Bacterial (septic) arthritis occurs most commonly in children younger than 3 years. Staphylococcus aureus is the most common cause of bacterial arthritis in all age groups.
Prepatellar bursitis (septic) is seen in children with local cellulitis and often local trauma. Children will present with local signs of infection and preservation of joint function. Focus treatment on local aspiration and drainage and target antibiotics at S. aureus.
Discitis presents in children most commonly with abnormal gait or lower back pain. Clinical improvement comes with early anti-inflammatory medications and antibiotics targeted at S. aureus and Kingella kingae.
Clinical manifestations of infectious tenosynovitis range from pain with passive extension to tenderness along the tendon sheath. Management includes surgical intervention and antibiotic therapy.
Osteomyelitis typically develops after a period of bacteremia and presents with fever and progressively increasing bone pain or limp. S. aureus is the most common cause of acute hematogenous osteomyelitis in children; however, K. kingae is increasingly identified in preschool-aged children with osteoarticular infections.
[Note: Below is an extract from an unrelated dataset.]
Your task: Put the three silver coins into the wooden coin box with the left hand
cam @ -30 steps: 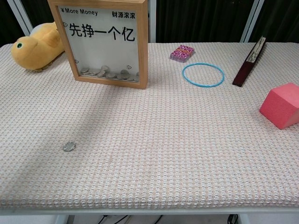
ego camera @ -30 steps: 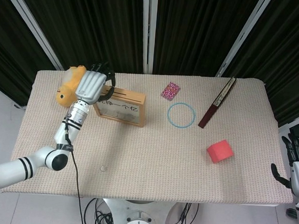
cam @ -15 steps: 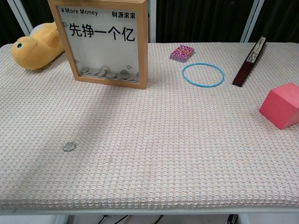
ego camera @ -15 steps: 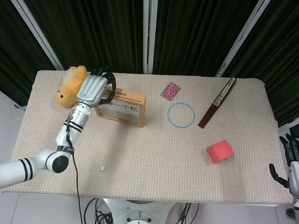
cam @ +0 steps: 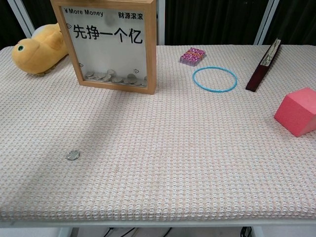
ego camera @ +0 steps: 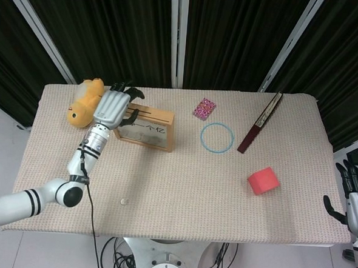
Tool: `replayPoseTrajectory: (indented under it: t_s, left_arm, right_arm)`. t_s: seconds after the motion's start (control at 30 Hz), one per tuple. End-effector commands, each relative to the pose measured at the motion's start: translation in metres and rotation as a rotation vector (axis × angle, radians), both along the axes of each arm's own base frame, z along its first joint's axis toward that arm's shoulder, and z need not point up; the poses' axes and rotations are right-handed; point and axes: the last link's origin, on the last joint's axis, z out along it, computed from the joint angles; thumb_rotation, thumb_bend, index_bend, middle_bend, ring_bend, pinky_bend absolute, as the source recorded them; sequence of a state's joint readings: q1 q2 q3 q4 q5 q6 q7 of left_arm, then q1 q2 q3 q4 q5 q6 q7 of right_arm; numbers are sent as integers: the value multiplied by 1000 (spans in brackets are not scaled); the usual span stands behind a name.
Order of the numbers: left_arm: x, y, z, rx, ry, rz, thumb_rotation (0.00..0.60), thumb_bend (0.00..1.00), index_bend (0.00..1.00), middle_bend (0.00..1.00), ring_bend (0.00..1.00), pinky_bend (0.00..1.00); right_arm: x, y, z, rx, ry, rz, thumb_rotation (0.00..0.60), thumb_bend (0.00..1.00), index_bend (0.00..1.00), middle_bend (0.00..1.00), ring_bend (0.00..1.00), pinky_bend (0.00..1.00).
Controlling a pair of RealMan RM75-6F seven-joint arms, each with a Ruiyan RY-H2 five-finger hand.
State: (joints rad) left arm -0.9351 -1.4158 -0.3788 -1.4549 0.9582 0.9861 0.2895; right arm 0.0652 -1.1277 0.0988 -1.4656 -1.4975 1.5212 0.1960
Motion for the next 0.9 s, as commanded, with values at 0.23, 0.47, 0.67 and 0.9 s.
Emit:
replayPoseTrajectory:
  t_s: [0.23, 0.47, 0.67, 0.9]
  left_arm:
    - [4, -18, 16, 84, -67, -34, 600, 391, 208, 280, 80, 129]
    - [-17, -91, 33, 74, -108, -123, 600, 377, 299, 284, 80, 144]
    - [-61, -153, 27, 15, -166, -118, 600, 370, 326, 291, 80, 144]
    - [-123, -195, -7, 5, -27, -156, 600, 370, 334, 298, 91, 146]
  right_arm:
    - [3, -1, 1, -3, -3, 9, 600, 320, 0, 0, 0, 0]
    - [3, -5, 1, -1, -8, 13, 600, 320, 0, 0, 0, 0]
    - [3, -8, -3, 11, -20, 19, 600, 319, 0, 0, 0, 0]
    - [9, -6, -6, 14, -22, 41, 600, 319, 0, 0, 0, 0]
Infections of the joint are most commonly bacterial but may be caused by an array of organisms (fungal, mycobacterial, or viral). The term septic arthritis encompasses bacterial arthritis, pyogenic arthritis, suppurative arthritis, purulent arthritis, and pyarthrosis. Primary septic arthritis is a result of hematogenous (most common) or direct inoculation. Secondary septic arthritis results from the spread of osteomyelitis into an adjacent joint, typically through the intracapsular portion of the metaphysis in joints like the hip, shoulder, elbow, or ankle.1 Infections of the knee (most common), hip, and ankle account for at least 80% of cases. Early diagnosis and treatment of a septic hip is essential in preserving function. Delay in treatment increases the risk of complications, including osteonecrosis of the capital femoral epiphysis, osteomyelitis, chondrolysis, sepsis, and chronic osteoarthritis.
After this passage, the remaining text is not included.